• TASK DESCRIPTION:
Write out the whole listing exactly as it stands.

• PROVIDED MATERIAL:

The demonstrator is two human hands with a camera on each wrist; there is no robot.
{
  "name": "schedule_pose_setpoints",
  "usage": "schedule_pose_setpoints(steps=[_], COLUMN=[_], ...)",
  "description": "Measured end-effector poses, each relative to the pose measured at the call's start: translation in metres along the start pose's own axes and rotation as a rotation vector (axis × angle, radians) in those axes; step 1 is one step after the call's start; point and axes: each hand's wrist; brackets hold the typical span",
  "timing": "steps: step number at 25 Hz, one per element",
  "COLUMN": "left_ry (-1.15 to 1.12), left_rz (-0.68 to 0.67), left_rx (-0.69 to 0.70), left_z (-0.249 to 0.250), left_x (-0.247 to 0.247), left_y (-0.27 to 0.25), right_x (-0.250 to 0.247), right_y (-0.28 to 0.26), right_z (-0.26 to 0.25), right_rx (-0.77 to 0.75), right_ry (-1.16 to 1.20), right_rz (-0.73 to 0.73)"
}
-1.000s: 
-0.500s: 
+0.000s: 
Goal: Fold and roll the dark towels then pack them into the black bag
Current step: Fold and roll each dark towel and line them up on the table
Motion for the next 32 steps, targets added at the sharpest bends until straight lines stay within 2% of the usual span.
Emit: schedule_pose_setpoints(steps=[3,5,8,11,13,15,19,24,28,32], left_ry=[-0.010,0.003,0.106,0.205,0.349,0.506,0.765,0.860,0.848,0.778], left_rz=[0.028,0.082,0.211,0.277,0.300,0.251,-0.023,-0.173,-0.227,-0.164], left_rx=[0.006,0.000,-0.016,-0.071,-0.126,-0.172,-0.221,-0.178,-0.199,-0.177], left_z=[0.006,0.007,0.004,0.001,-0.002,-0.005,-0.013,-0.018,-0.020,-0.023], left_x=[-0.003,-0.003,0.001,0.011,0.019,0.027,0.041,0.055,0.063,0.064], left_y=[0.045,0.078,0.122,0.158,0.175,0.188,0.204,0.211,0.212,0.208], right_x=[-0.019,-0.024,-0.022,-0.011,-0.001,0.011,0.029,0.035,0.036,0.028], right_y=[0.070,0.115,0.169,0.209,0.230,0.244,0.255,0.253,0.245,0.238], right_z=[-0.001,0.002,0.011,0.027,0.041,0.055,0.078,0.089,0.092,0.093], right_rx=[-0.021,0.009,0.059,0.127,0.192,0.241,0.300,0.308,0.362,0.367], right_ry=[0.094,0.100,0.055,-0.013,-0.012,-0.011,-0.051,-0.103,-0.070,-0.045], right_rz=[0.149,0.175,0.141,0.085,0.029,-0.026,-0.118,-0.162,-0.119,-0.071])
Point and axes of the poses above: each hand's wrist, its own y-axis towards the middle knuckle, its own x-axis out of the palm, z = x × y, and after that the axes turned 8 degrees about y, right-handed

• RESPONSE:
The demonstrator is two human hands with a camera on each wrist; there is no robot.
{
  "name": "schedule_pose_setpoints",
  "usage": "schedule_pose_setpoints(steps=[_], COLUMN=[_], ...)",
  "description": "Measured end-effector poses, each relative to the pose measured at the call's start: translation in metres along the start pose's own axes and rotation as a rotation vector (axis × angle, radians) in those axes; step 1 is one step after the call's start; point and axes: each hand's wrist; brackets hold the typical span",
  "timing": "steps: step number at 25 Hz, one per element",
  "COLUMN": "left_ry (-1.15 to 1.12), left_rz (-0.68 to 0.67), left_rx (-0.69 to 0.70), left_z (-0.249 to 0.250), left_x (-0.247 to 0.247), left_y (-0.27 to 0.25), right_x (-0.250 to 0.247), right_y (-0.28 to 0.26), right_z (-0.26 to 0.25), right_rx (-0.77 to 0.75), right_ry (-1.16 to 1.20), right_rz (-0.73 to 0.73)"
}
-1.000s: 
-0.500s: 
+0.000s: 
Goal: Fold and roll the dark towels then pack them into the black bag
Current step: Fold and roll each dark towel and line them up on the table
Motion for the next 32 steps, targets added at the sharpest bends until straight lines stay within 2% of the usual span.
Emit: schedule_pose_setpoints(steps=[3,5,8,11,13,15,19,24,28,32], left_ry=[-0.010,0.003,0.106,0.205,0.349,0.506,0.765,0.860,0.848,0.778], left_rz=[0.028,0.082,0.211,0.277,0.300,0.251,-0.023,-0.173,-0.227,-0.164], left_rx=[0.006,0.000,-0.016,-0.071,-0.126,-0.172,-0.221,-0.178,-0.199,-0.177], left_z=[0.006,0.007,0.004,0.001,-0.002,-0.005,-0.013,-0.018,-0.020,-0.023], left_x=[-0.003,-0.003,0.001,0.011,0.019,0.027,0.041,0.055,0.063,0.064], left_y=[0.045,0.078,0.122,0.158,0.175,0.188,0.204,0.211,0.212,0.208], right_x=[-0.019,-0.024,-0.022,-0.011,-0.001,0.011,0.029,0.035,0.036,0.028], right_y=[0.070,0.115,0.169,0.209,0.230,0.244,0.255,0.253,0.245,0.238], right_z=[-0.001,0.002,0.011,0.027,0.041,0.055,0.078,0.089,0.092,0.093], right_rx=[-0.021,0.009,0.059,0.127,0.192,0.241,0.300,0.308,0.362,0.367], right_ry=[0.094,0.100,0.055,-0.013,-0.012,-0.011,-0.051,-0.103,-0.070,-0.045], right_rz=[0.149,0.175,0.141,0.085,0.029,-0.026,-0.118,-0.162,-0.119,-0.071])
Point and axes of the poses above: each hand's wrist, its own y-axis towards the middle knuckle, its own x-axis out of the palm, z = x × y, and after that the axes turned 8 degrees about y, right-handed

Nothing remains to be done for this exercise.